● The problem
Print the listing below in its entirety, character for character.

Recorded information: Begin

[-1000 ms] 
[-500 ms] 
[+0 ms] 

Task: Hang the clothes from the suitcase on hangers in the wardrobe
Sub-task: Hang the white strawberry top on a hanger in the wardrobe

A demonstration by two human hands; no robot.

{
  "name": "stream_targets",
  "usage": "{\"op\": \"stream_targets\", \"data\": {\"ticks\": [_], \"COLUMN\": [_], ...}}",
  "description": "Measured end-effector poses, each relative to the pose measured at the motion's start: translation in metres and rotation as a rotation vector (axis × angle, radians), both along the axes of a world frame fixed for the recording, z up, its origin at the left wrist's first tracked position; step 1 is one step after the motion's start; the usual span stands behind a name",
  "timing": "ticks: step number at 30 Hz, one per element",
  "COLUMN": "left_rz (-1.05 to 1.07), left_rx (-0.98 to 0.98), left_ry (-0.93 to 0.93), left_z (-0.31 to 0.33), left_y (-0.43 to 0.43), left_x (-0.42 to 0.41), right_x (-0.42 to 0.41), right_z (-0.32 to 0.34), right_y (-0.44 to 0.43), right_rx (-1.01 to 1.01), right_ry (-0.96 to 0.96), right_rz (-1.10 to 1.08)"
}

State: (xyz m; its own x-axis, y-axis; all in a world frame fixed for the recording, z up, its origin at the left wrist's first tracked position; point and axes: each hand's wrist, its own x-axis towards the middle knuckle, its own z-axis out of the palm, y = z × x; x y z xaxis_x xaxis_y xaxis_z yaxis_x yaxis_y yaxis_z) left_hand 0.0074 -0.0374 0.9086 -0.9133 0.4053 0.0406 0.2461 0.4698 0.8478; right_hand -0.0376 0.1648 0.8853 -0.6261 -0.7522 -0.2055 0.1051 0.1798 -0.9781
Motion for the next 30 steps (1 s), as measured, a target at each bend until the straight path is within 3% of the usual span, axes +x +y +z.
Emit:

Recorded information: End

● Output of the exercise
[-1000 ms] 
[-500 ms] 
[+0 ms] 

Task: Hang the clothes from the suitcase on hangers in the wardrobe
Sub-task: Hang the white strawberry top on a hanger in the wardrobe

A demonstration by two human hands; no robot.

{
  "name": "stream_targets",
  "usage": "{\"op\": \"stream_targets\", \"data\": {\"ticks\": [_], \"COLUMN\": [_], ...}}",
  "description": "Measured end-effector poses, each relative to the pose measured at the motion's start: translation in metres and rotation as a rotation vector (axis × angle, radians), both along the axes of a world frame fixed for the recording, z up, its origin at the left wrist's first tracked position; step 1 is one step after the motion's start; the usual span stands behind a name",
  "timing": "ticks: step number at 30 Hz, one per element",
  "COLUMN": "left_rz (-1.05 to 1.07), left_rx (-0.98 to 0.98), left_ry (-0.93 to 0.93), left_z (-0.31 to 0.33), left_y (-0.43 to 0.43), left_x (-0.42 to 0.41), right_x (-0.42 to 0.41), right_z (-0.32 to 0.34), right_y (-0.44 to 0.43), right_rx (-1.01 to 1.01), right_ry (-0.96 to 0.96), right_rz (-1.10 to 1.08)"
}

State: (xyz m; its own x-axis, y-axis; all in a world frame fixed for the recording, z up, its origin at the left wrist's first tracked position; point and axes: each hand's wrist, its own x-axis towards the middle knuckle, its own z-axis out of the palm, y = z × x; x y z xaxis_x xaxis_y xaxis_z yaxis_x yaxis_y yaxis_z) left_hand 0.0074 -0.0374 0.9086 -0.9133 0.4053 0.0406 0.2461 0.4698 0.8478; right_hand -0.0376 0.1648 0.8853 -0.6261 -0.7522 -0.2055 0.1051 0.1798 -0.9781
Motion for the next 30 steps (1 s), as measured, a target at each bend until the straight path is within 3% of the usual span, axes +x +y +z.
Emit:

Nothing else belongs to this exercise.